Segundo pesquisa realizada pelo Datafolha com mais de 100 mil pessoas, 67% da população tem medo de ser vítima de agressão sexual; o percentual de mulheres que têm esse temor é de 90%, contra 42% dos homens. Isso mostra, no mínimo, que a mulher tem muito mais medo de ser violentada sexualmente que o homem.
E o que será que faz com que a mulher tenha mais medo que o homem? Talvez o fato dela ser assediada sexualmente em quaisquer ambiente, e isso ser tido como algo normal. Ou talvez o fato dela não poder se vestir como quer, já que, estando "vulgar", ela está, na verdade, pedindo para que os homens a devorem com os olhos, e as vezes, com as próprias mãos. Ou ainda que o estupro é romantizado como algo bom, natural e prazeroso. Tudo isso faz parte da tal cultura do estupro, uma normalização de um crime que fere o corpo e a alma de quem está, de alguma forma, indefeso.
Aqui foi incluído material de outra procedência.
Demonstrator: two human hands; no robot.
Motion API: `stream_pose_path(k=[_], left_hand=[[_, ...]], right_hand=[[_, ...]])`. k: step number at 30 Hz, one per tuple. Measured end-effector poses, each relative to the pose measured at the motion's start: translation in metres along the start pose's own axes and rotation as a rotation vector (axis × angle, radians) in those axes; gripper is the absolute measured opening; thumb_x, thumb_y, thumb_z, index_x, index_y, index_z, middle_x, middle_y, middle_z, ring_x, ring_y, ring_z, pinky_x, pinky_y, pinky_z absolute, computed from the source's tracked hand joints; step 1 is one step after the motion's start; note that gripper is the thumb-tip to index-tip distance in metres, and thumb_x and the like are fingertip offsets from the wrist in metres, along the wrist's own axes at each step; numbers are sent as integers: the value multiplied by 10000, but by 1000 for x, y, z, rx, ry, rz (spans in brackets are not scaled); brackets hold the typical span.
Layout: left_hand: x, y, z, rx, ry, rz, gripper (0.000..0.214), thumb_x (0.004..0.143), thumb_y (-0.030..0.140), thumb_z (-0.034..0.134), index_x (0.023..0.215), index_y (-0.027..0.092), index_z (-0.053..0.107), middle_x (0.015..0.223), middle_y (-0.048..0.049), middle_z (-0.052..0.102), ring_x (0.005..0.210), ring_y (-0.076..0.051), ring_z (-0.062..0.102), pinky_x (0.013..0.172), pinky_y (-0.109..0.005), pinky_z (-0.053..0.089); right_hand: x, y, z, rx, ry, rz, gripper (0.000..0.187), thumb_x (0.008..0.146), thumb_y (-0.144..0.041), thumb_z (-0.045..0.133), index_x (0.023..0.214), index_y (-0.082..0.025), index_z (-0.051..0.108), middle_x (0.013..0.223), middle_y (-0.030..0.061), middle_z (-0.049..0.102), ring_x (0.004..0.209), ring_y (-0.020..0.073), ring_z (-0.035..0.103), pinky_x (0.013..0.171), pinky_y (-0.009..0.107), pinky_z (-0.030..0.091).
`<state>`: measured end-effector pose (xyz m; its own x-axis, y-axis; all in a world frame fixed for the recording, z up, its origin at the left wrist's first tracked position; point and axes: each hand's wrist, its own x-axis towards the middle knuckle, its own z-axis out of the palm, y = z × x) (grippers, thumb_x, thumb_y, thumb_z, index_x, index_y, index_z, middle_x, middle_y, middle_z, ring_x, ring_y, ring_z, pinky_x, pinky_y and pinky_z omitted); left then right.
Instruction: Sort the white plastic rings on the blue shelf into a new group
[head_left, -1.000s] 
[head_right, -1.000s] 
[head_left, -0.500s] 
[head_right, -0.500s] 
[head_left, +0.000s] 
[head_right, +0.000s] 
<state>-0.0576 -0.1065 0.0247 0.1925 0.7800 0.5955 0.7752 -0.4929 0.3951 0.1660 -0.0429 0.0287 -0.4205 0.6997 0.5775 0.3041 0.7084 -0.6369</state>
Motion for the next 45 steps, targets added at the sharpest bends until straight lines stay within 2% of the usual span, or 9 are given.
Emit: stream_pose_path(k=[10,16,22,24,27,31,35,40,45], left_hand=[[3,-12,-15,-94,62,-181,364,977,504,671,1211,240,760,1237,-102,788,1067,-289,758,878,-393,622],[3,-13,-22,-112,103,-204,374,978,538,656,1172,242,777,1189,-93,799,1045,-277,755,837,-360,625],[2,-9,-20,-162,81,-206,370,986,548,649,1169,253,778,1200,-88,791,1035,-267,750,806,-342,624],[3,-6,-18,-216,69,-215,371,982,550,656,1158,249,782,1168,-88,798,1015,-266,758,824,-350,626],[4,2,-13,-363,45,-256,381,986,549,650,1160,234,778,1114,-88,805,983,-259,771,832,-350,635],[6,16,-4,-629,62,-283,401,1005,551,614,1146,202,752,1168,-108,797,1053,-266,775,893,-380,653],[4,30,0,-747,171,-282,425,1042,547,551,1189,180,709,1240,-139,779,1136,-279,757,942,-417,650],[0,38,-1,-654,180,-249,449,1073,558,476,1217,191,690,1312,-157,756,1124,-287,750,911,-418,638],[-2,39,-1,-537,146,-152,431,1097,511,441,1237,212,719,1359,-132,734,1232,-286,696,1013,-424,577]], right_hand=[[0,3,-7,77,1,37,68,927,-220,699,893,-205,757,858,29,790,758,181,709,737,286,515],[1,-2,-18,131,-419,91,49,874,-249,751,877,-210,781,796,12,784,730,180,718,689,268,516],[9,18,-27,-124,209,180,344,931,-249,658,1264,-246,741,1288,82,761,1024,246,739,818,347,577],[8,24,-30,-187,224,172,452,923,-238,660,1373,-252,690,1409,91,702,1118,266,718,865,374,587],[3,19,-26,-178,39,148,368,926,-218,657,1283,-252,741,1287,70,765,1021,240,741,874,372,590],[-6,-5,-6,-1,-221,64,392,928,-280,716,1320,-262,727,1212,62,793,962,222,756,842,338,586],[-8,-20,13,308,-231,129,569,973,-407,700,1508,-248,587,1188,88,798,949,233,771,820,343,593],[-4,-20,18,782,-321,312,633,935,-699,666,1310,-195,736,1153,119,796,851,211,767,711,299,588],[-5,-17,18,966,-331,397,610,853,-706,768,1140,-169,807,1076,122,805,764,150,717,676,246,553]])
Para dar apenas dois exemplos fictícios, penso nas personagens de Camila Queiroz em Verdades Secretas, a Angel, e a mais recente personagem de Alice Wegmann em Ligações Perigosas, Cecília. De formas diferentes, ambas foram praticamente estupradas e isso foi romantizado pela mídia. Em hipótese alguma achar que ser forçada, seja através da força física ou por algum tipo de chantagem ou pressão psicológica, é algo natural ou benéfico para qualquer pessoa. É absurdo pensar que tudo isso é normalizado e continuamos repetindo comportamentos que só fortalecem esse tipo de coisa.
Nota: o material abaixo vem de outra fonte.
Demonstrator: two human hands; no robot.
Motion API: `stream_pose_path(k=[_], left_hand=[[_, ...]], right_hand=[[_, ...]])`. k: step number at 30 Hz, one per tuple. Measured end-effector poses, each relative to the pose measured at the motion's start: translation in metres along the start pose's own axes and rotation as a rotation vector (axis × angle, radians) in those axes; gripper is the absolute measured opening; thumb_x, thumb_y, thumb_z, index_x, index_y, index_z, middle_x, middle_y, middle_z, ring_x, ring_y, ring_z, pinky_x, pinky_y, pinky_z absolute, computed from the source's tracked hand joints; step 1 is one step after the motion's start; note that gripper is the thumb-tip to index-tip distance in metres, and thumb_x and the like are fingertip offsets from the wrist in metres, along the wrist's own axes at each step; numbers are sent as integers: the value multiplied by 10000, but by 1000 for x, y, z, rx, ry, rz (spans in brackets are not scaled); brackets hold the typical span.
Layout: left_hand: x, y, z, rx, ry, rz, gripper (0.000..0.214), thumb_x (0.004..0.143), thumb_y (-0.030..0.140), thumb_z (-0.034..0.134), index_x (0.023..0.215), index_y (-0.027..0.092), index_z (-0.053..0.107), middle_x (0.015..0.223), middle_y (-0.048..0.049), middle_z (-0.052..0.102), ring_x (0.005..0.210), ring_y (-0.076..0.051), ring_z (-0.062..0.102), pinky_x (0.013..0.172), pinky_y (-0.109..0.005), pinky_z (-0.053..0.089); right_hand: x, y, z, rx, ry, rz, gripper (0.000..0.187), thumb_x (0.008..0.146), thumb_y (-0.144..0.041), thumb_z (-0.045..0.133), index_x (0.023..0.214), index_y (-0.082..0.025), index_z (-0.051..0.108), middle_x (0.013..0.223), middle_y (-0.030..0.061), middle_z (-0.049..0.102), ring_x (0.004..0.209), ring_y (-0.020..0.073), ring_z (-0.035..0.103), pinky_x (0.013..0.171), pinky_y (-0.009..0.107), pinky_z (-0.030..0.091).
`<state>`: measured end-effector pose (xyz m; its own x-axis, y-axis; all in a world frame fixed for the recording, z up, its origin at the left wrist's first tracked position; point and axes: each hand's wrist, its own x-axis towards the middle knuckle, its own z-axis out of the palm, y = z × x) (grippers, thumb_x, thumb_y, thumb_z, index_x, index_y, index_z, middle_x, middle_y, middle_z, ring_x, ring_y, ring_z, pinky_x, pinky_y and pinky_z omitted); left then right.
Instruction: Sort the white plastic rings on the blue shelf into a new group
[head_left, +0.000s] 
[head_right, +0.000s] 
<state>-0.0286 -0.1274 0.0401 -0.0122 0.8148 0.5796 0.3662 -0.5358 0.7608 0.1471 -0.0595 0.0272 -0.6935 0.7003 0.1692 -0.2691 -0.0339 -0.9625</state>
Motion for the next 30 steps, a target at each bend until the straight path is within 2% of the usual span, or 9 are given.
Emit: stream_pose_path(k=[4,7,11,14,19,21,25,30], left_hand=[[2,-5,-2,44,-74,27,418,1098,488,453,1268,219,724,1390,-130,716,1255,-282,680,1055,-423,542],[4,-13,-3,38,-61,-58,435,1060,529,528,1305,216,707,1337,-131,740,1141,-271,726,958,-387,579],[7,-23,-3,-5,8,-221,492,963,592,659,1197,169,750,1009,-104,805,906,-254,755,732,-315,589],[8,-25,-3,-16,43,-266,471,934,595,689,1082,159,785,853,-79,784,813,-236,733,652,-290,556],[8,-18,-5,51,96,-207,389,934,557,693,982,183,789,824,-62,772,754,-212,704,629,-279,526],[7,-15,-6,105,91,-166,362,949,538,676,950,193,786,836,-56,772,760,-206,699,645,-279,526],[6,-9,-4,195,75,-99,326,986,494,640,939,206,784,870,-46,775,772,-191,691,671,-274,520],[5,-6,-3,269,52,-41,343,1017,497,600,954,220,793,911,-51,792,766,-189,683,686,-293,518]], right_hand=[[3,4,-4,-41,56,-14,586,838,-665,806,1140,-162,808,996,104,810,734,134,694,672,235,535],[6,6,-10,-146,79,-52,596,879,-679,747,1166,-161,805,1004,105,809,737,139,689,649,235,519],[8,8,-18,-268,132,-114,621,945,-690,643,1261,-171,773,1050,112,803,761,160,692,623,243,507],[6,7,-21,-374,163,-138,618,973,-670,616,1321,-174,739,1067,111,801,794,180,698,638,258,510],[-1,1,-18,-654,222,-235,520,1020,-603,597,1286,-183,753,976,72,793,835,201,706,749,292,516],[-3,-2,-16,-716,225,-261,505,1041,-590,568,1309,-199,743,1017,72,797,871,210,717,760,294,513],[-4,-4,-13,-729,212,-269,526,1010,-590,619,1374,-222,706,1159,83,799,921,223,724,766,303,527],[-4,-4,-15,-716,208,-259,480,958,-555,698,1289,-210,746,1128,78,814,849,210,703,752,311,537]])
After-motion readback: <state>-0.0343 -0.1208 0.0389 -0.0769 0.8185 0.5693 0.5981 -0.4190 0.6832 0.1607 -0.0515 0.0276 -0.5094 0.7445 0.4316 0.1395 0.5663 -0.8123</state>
É absurdo nós mulheres acharmos que é errado vestir esta ou aquela roupa por motivos que não sejam desconforto com o tamanho/textura/modelo/ambiente (afinal, ninguém merece vestir uma roupa apertadíssima ou super folgada, ou que dê coceira, ou que desvalorize o corpo, ou que não seja adequado para o ambiente - cê não vai usar biquini numa igreja nem vestir-se dos pés à cabeça na praia, né, vamos combinar). É absurdo achar que a mulher que se veste de forma sensual, seja lá o que isso signifique, seja uma forma dela dizer que está buscando um parceiro sexual. E mesmo que isso seja verdade, de forma alguma isso dá o direito a qualquer homem de mexer com ela. É absurdo taxarmos de puta, de vadia, de piriguete a mulher que se veste como ela quer. E é mais absurdo ainda saber que eu, como mulher, por vezes, ainda acredito nisso!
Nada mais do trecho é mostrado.